EXERCISE REQUIREMENTS
Reproduce the following data exactly, minus any images.

┄┄┄┄┄┄

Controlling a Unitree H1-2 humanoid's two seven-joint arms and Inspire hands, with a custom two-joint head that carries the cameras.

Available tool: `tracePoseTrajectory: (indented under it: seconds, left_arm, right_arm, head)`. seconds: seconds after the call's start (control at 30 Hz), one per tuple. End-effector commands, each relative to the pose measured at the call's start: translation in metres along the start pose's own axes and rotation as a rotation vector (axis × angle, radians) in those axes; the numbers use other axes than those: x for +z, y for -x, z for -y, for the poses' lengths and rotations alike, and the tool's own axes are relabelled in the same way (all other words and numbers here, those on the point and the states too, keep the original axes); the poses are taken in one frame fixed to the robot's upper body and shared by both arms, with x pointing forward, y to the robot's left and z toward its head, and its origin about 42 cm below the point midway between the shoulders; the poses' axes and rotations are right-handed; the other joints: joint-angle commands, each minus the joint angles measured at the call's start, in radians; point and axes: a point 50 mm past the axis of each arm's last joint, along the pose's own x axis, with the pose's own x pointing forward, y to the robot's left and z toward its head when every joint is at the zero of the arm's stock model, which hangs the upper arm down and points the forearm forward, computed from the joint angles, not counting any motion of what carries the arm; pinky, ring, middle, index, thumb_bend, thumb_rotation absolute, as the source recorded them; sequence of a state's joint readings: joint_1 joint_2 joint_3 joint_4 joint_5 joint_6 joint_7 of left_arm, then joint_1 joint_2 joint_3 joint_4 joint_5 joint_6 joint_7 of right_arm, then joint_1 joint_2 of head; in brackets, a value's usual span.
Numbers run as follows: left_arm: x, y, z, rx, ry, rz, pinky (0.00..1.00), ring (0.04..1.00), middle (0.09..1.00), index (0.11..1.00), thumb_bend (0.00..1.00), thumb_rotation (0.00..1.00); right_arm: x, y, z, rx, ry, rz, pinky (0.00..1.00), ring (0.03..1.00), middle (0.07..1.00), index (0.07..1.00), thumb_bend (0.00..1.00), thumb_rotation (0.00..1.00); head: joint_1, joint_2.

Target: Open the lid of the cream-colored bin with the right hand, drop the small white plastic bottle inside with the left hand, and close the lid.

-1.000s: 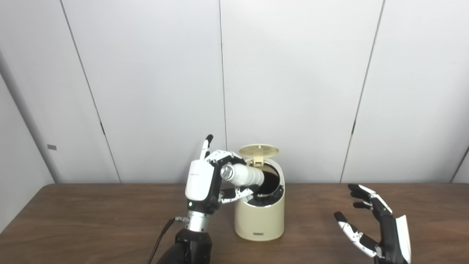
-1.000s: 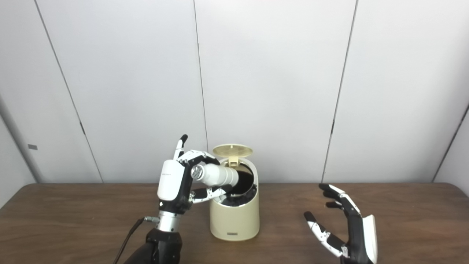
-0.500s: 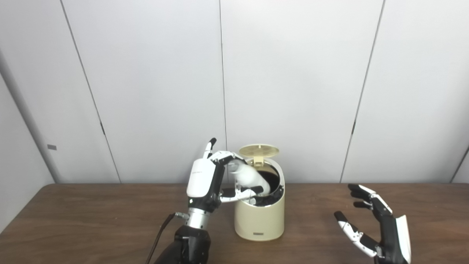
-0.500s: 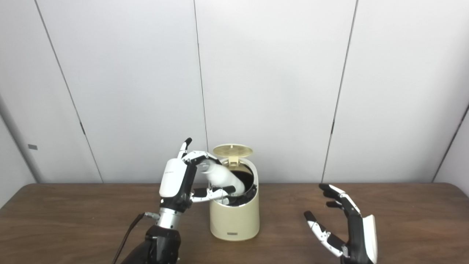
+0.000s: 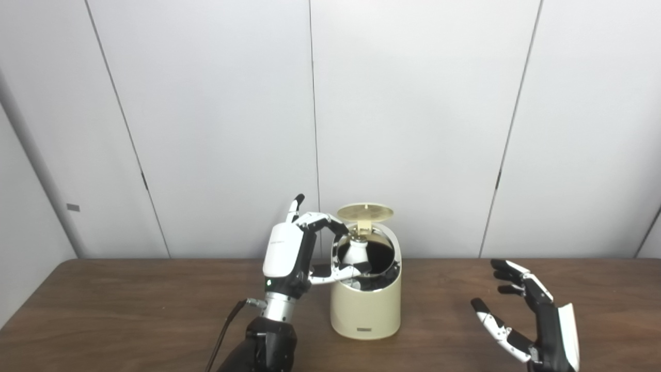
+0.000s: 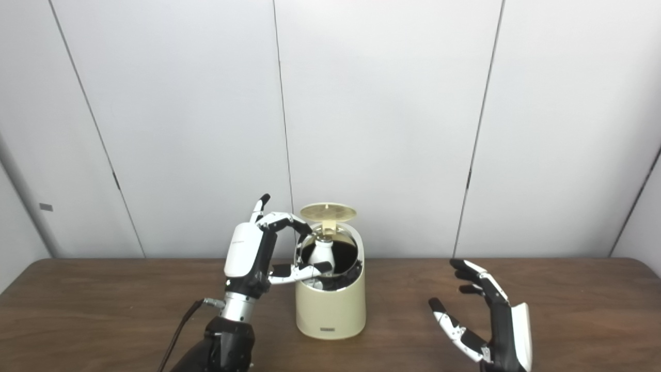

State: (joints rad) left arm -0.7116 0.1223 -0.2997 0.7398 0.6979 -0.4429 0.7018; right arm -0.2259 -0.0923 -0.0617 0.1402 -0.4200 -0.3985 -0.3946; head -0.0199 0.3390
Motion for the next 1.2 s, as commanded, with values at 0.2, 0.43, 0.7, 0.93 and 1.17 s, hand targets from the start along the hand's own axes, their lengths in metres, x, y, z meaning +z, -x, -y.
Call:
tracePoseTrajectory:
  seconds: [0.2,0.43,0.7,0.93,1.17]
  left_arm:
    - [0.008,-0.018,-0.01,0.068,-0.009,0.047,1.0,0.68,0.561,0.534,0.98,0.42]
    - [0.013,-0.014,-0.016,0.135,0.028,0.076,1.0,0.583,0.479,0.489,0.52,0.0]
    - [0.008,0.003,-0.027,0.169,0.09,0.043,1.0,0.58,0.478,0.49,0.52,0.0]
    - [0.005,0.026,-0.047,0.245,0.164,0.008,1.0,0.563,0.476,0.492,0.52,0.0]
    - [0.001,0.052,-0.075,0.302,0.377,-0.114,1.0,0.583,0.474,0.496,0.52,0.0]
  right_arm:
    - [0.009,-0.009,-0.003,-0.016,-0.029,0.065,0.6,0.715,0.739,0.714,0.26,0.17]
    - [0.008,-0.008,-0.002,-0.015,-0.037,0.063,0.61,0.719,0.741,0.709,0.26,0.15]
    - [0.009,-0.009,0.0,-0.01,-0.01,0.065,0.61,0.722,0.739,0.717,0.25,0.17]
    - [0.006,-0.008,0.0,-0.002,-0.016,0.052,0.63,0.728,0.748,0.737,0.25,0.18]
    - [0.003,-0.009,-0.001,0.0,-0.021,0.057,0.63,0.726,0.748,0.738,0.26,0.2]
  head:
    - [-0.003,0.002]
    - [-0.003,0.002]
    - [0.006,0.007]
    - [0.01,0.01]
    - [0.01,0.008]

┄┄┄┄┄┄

RESULT OF THE TASK
Controlling a Unitree H1-2 humanoid's two seven-joint arms and Inspire hands, with a custom two-joint head that carries the cameras.

Available tool: `tracePoseTrajectory: (indented under it: seconds, left_arm, right_arm, head)`. seconds: seconds after the call's start (control at 30 Hz), one per tuple. End-effector commands, each relative to the pose measured at the call's start: translation in metres along the start pose's own axes and rotation as a rotation vector (axis × angle, radians) in those axes; the numbers use other axes than those: x for +z, y for -x, z for -y, for the poses' lengths and rotations alike, and the tool's own axes are relabelled in the same way (all other words and numbers here, those on the point and the states too, keep the original axes); the poses are taken in one frame fixed to the robot's upper body and shared by both arms, with x pointing forward, y to the robot's left and z toward its head, and its origin about 42 cm below the point midway between the shoulders; the poses' axes and rotations are right-handed; the other joints: joint-angle commands, each minus the joint angles measured at the call's start, in radians; point and axes: a point 50 mm past the axis of each arm's last joint, along the pose's own x axis, with the pose's own x pointing forward, y to the robot's left and z toward its head when every joint is at the zero of the arm's stock model, which hangs the upper arm down and points the forearm forward, computed from the joint angles, not counting any motion of what carries the arm; pinky, ring, middle, index, thumb_bend, thumb_rotation absolute, as the source recorded them; sequence of a state's joint readings: joint_1 joint_2 joint_3 joint_4 joint_5 joint_6 joint_7 of left_arm, then joint_1 joint_2 joint_3 joint_4 joint_5 joint_6 joint_7 of right_arm, then joint_1 joint_2 of head; in brackets, a value's usual span.
Numbers run as follows: left_arm: x, y, z, rx, ry, rz, pinky (0.00..1.00), ring (0.04..1.00), middle (0.09..1.00), index (0.11..1.00), thumb_bend (0.00..1.00), thumb_rotation (0.00..1.00); right_arm: x, y, z, rx, ry, rz, pinky (0.00..1.00), ring (0.03..1.00), middle (0.07..1.00), index (0.07..1.00), thumb_bend (0.00..1.00), thumb_rotation (0.00..1.00); head: joint_1, joint_2.

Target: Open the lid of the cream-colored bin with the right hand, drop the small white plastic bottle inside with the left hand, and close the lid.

-1.000s: 
-1.000s: 
-0.500s: 
-0.500s: 
+0.000s: 
+0.000s: 

State: (joints rad) left arm -0.7116 0.1223 -0.2997 0.7398 0.6979 -0.4429 0.7018; right arm -0.2259 -0.0923 -0.0617 0.1402 -0.4200 -0.3985 -0.3946; head -0.0199 0.3390
Motion for the next 1.2 s, as commanded, with values at 0.2, 0.43, 0.7, 0.93 and 1.17 s, hand targets from the start along the hand's own axes, their lengths in metres, x, y, z meaning +z, -x, -y.
Call:
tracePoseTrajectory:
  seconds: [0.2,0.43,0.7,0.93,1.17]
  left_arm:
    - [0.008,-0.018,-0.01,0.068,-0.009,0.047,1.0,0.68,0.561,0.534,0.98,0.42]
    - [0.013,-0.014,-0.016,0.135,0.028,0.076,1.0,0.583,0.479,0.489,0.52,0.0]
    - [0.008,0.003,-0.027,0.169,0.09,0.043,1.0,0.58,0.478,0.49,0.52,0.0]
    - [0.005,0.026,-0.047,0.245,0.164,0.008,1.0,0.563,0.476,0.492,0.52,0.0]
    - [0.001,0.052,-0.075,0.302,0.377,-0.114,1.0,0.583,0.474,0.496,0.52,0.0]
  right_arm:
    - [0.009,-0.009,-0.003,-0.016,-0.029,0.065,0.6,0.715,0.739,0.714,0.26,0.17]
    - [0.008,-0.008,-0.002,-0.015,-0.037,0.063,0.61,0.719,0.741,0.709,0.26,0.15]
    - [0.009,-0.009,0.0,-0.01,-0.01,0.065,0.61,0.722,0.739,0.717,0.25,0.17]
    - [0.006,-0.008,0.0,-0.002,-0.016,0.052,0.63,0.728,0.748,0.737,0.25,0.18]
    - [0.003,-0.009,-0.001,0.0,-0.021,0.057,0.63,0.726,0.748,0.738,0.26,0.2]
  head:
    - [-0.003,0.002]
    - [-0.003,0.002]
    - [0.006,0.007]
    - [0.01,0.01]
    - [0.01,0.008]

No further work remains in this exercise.